Because we have not had the time to tune this parameter, we will use a very simple value: $\zeta = 1$.

## Preliminaries

In [None]:
import os
from pathlib import Path

from dql.utils.namespaces import P, LC
from dql.utils.datamanager import ConcatDataManager
from dql.utils.plotter import ColorPlot, LossPlot, ComparisonPlot

import numpy as np
import matplotlib.pyplot as plt

Check if we have the data.

Should be EG and BM for both annealing schemes, and UC for annealing scheme 0.

In [None]:
runIDs = [f for f in os.listdir(P.data) if f.startswith('EA')]
print('\n'.join(runIDs))

Check if the parameters are correct.
We check for the run using the `EG` config, but it doesn't really matter which one we use; the parameters are (near-)identical for all three configs.
For the first annealing scheme, we print the full summary.

In [None]:
ConcatDataManager('EA1-EG').printSummary()

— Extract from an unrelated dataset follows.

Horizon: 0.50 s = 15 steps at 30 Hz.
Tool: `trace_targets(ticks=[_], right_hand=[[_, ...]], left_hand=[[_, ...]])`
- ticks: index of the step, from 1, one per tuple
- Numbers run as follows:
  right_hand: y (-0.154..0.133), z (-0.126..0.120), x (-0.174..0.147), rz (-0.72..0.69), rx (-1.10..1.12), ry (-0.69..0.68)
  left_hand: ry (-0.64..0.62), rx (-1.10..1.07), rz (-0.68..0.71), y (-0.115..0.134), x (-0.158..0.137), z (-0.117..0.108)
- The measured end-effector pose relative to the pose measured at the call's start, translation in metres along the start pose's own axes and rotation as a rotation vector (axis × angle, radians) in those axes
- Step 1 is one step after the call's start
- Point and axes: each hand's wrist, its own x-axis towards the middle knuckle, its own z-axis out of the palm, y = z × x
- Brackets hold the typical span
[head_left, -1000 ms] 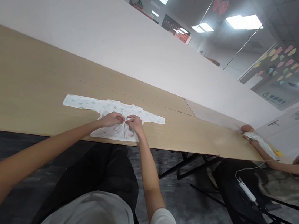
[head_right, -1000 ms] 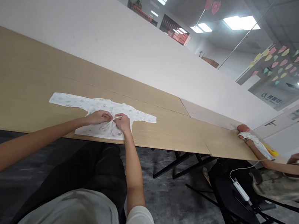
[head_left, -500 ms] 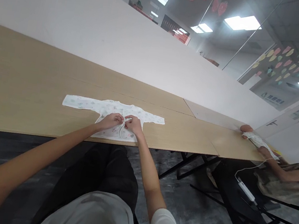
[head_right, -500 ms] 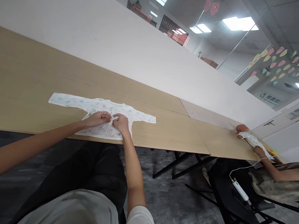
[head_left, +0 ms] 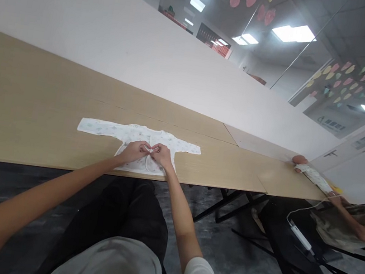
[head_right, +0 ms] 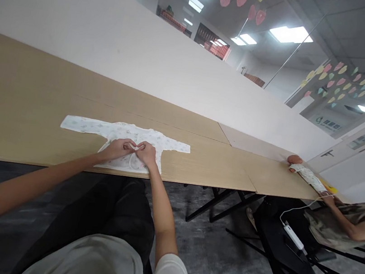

The `EA0` & `EA4` runs only differ in annealing scheme, so we load and print these separately

In [None]:
for k, v in ConcatDataManager('EA0-UC').loadSummary().params.annealingScheme.items():
    print(f'{k}: {v}')
print()
for k, v in ConcatDataManager('EA4-EG').loadSummary().params.annealingScheme.items():
    print(f'{k}: {v}')

## Plotting

Define a function to easily get all figures for a given run.

In [None]:
runNames = {'EG': f'{LC.e}-greedy', 'BM': 'Boltzmann', 'UC': 'UCB'}

def getFigs(runID: str, exp: int) -> tuple[plt.Figure]:
    expID, expName = {
        0: ('EA0', 'Annealing scheme 0'),
        1: ('EA1', 'Annealing scheme 1'),
        4: ('EA4', 'Annealing scheme 4')
    }[exp]

    title = f'| {runNames[runID]}\n{expName}'
    DM = ConcatDataManager(f'{expID}-{runID}')

    R = DM.loadRewards()
    fR = ColorPlot(R, label='reward', title=title).getFig()

    A = DM.loadActions()
    AB = np.abs((A / np.sum(A, axis=2, keepdims=True))[:, :, 0] - .5) * 2
    fAB = ColorPlot(AB, label='action bias', title=title).getFig()

    L = DM.loadLosses()
    fL = LossPlot(L, title=title).getFig()
    return fR, fAB, fL

---
### $\varepsilon$-greedy

In [None]:
runID = 'EG'
rewardFig, actionBiasFig, lossFig = getFigs(runID, 1)

In [None]:
rewardFig, actionBiasFig, lossFig = getFigs(runID, 4)

---
### Boltzmann

In [None]:
runID = 'BM'
rewardFig, actionBiasFig, lossFig = getFigs(runID, 1)

In [None]:
rewardFig, actionBiasFig, lossFig = getFigs(runID, 4)

---
### UCB

In [None]:
runID = 'UC'
rewardFig, actionBiasFig, lossFig = getFigs(runID, 0)

---
### Comparison

In [None]:
data = []
# redefine runIDS to only include EG and BM get the correct order
runIDs = ['EA1-EG', 'EA4-EG', 'EA1-BM', 'EA4-BM', 'EA0-UC']
for runID in runIDs:
    DM = ConcatDataManager(runID)
    R = DM.loadRewards()
    A = DM.loadActions()
    AB = np.abs((A / np.sum(A, axis=2, keepdims=True))[:, :, 0] - .5) * 2
    data.append((R, AB))

In [None]:
fig = ComparisonPlot(data, labels=runIDs, title='Exploration Strategies').getFig()
fig.savefig(Path(P.plots) / 'E-C.png', dpi=500, bbox_inches='tight')